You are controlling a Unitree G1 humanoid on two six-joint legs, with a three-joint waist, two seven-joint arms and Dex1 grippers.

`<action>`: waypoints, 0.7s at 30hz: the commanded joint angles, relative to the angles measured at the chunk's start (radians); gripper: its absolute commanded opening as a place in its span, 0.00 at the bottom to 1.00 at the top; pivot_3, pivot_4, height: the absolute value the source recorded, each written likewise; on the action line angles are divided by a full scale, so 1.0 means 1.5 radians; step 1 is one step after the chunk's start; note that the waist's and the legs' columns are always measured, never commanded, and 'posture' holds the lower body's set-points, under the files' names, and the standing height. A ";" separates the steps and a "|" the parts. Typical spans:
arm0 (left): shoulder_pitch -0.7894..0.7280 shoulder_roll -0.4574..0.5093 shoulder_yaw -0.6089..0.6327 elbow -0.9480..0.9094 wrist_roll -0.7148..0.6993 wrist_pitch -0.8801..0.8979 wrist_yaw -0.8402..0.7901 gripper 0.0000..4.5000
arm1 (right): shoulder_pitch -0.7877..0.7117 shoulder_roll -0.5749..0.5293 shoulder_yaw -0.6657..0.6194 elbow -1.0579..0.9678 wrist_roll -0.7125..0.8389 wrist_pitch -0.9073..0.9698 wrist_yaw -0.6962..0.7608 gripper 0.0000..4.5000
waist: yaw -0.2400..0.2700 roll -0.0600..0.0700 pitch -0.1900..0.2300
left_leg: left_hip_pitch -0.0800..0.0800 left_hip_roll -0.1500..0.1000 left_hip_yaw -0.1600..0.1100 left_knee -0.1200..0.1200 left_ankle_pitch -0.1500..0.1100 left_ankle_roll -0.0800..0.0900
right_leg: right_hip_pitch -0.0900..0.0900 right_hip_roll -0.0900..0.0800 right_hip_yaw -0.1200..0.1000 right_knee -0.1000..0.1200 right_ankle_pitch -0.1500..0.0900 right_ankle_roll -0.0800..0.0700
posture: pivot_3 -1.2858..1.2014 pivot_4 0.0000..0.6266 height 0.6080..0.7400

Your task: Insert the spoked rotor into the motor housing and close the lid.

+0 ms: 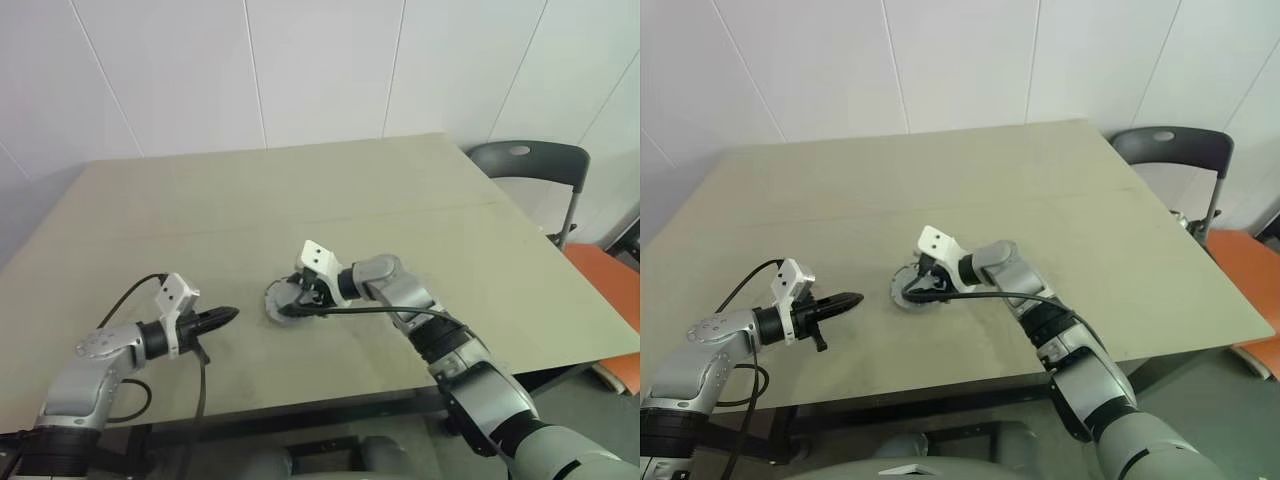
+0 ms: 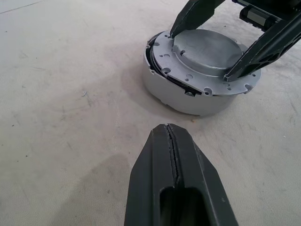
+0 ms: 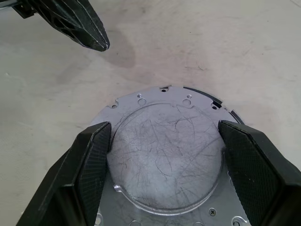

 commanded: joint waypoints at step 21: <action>-0.004 -0.002 0.004 0.009 0.004 -0.027 -0.007 0.00 | 0.004 0.002 0.019 -0.003 -0.016 0.006 -0.004 0.73 | 0.001 0.000 0.000 | 0.000 0.000 0.000 0.000 0.000 0.000 | 0.000 0.000 0.000 0.000 0.000 0.000 | 0.52 0.00 1.00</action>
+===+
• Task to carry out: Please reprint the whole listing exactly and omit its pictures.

• Task output:
You are controlling a Unitree G1 humanoid on two six-joint legs, with a three-joint waist, two seven-joint arms and Dex1 grippers.

`<action>`: waypoints, 0.7s at 30hz: the commanded joint angles, relative to the angles measured at the chunk's start (radians); gripper: its absolute commanded opening as a place in its span, 0.00 at the bottom to 1.00 at the top; pivot_3, pivot_4, height: the absolute value the source recorded, each written likewise; on the action line angles are divided by a full scale, so 1.0 means 1.5 radians; step 1 is one step after the chunk's start; note that the waist's and the legs' columns are always measured, never commanded, and 'posture' holds the lower body's set-points, under the files' names, and the standing height. A ";" separates the steps and a "|" the parts. Typical spans:
arm0 (left): shoulder_pitch -0.7894..0.7280 shoulder_roll -0.4574..0.5093 shoulder_yaw -0.6089..0.6327 elbow -0.9480..0.9094 wrist_roll -0.7148..0.6993 wrist_pitch -0.8801..0.8979 wrist_yaw -0.8402..0.7901 gripper 0.0000..4.5000
arm1 (right): shoulder_pitch -0.7877..0.7117 shoulder_roll -0.5749..0.5293 shoulder_yaw -0.6657..0.6194 elbow -1.0579..0.9678 wrist_roll -0.7125..0.8389 wrist_pitch -0.9073..0.9698 wrist_yaw -0.6962..0.7608 gripper 0.0000..4.5000
waist: yaw -0.2400..0.2700 roll -0.0600..0.0700 pitch -0.1900..0.2300
left_leg: left_hip_pitch -0.0800..0.0800 left_hip_roll -0.1500..0.1000 left_hip_yaw -0.1600..0.1100 left_knee -0.1200..0.1200 left_ankle_pitch -0.1500..0.1100 left_ankle_roll -0.0800..0.0900
right_leg: right_hip_pitch -0.0900..0.0900 right_hip_roll -0.0900..0.0800 right_hip_yaw -0.1200..0.1000 right_knee -0.1000..0.1200 right_ankle_pitch -0.1500..0.0900 right_ankle_roll -0.0800..0.0700
posture: pivot_3 -1.2858..1.2014 pivot_4 0.0000..0.6266 height 0.6080..0.7400

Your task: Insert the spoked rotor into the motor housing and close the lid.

+0 ms: 
+0 ms: 
+0 ms: 

 commanded: joint waypoints at step 21: <action>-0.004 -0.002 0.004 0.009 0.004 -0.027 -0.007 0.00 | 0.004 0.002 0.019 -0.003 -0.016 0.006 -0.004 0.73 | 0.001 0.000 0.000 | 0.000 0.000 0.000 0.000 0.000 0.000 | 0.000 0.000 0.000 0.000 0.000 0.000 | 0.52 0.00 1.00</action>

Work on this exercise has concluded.